▶ PROBLEM TO SOLVE: Task for the records below: count the lines that contain the word "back" and give only that number.

▶ Stored data:
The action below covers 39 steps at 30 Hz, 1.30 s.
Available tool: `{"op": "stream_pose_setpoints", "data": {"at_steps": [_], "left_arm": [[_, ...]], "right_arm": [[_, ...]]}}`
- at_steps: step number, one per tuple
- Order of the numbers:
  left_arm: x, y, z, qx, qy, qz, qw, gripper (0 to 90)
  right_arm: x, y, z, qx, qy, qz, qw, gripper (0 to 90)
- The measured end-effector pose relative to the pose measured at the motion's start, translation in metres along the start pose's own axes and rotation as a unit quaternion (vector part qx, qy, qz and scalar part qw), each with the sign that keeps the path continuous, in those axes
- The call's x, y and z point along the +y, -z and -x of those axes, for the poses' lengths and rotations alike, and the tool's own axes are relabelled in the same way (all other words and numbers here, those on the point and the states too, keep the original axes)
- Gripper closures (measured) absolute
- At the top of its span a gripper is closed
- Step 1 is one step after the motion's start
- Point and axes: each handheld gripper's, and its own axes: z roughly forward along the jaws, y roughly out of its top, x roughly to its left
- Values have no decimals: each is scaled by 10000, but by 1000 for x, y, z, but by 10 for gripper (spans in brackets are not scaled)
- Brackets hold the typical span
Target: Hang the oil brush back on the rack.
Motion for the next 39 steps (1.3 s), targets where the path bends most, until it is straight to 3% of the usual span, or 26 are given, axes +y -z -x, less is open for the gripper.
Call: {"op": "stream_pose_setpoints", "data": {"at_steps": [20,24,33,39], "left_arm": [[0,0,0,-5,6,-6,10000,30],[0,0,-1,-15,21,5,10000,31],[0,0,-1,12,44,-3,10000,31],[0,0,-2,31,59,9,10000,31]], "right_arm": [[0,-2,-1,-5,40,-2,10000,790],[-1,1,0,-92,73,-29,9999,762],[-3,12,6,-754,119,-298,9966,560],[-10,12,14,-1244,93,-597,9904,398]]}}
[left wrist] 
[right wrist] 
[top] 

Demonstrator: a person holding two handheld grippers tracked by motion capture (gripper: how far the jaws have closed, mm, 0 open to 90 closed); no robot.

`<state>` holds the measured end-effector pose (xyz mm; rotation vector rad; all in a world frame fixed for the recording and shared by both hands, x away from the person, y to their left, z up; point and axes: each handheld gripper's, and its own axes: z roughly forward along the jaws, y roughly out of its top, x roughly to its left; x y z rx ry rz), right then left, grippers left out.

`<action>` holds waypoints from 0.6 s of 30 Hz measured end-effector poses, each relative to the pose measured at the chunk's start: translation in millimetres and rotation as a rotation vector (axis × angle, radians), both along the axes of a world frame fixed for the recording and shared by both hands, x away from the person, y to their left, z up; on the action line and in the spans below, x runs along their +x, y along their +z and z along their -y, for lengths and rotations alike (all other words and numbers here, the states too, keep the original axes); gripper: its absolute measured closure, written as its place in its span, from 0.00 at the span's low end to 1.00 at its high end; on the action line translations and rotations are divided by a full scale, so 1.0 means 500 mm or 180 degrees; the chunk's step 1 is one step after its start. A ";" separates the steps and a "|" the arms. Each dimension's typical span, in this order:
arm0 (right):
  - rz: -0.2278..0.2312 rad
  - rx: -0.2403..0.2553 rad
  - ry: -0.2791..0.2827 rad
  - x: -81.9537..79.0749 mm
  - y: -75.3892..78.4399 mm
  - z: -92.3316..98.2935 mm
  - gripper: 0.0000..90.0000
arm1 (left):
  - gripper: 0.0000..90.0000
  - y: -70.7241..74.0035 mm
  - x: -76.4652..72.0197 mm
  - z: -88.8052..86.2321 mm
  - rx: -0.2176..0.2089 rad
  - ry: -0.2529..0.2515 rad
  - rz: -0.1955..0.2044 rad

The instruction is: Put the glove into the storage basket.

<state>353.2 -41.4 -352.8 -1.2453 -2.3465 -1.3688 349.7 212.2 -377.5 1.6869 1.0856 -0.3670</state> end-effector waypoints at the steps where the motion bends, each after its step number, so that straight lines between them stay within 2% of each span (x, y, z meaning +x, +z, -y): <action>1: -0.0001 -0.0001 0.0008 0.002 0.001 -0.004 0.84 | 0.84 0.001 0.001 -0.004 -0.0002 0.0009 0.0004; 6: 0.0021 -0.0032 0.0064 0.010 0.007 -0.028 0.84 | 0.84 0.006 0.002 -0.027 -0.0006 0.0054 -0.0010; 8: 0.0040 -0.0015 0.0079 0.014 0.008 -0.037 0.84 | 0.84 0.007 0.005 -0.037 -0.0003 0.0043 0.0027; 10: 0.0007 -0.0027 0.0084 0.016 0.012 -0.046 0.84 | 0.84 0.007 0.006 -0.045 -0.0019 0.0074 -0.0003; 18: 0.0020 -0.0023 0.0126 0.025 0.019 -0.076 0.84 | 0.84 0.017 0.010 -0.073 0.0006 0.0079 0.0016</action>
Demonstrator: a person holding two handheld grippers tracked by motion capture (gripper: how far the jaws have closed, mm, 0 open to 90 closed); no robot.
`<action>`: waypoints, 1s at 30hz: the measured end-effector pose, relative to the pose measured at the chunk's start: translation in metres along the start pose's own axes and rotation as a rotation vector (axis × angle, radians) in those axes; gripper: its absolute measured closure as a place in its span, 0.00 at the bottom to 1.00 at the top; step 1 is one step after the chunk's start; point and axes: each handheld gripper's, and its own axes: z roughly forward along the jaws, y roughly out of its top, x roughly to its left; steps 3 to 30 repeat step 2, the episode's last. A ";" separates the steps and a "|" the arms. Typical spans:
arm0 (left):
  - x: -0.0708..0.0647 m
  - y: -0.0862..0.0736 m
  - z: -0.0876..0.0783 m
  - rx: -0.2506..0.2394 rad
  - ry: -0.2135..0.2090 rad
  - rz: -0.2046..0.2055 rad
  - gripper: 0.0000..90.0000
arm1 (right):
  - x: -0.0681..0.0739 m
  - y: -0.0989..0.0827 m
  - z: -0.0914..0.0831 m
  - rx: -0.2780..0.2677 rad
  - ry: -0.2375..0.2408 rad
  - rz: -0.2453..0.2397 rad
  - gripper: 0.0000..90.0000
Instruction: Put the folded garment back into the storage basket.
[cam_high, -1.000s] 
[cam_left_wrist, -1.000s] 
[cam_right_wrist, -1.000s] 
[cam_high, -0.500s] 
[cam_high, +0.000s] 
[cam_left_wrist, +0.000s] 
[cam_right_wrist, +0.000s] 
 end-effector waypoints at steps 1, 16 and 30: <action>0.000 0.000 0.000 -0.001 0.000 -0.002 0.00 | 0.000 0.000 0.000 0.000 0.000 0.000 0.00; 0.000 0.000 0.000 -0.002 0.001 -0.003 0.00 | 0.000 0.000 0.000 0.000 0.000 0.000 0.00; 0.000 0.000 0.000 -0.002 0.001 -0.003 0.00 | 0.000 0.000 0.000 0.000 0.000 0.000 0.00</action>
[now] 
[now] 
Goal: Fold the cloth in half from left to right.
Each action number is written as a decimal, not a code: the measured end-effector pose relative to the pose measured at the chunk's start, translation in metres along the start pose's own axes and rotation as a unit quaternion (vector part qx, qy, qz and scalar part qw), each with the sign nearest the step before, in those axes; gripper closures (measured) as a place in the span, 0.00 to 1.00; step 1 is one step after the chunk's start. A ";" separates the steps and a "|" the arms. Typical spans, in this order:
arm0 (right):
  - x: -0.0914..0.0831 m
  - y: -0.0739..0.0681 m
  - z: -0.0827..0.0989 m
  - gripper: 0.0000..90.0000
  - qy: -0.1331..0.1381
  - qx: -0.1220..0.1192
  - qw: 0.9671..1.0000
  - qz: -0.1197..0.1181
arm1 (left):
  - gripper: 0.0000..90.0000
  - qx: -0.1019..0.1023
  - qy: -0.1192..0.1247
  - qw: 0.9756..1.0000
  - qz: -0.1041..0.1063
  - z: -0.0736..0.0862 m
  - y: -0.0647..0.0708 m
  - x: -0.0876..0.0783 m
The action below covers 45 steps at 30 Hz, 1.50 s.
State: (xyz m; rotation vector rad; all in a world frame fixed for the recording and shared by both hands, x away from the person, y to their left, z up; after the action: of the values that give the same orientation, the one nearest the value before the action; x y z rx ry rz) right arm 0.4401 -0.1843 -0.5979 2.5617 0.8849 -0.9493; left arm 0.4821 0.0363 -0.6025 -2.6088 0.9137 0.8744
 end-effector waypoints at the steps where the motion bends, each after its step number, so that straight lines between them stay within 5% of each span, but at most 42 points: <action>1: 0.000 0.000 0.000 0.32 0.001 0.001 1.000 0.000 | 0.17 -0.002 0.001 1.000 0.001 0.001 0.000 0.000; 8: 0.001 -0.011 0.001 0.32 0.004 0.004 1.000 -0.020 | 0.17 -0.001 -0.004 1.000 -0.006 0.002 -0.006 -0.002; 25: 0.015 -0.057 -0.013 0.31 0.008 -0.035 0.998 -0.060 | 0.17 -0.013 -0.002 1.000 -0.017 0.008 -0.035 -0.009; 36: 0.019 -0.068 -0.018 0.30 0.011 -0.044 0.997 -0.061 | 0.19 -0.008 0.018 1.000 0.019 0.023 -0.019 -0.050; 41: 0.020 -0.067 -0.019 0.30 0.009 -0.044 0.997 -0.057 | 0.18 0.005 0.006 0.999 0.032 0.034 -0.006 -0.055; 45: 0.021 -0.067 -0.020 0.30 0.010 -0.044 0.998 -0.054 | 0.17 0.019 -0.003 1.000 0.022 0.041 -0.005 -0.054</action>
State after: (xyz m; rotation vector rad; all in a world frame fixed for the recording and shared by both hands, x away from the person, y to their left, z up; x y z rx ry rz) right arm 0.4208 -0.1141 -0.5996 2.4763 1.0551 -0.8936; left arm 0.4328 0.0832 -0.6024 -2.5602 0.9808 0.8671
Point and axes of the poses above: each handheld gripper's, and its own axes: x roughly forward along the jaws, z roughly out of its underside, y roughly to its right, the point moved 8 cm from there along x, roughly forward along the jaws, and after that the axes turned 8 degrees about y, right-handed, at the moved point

▶ PROBLEM SOLUTION: 2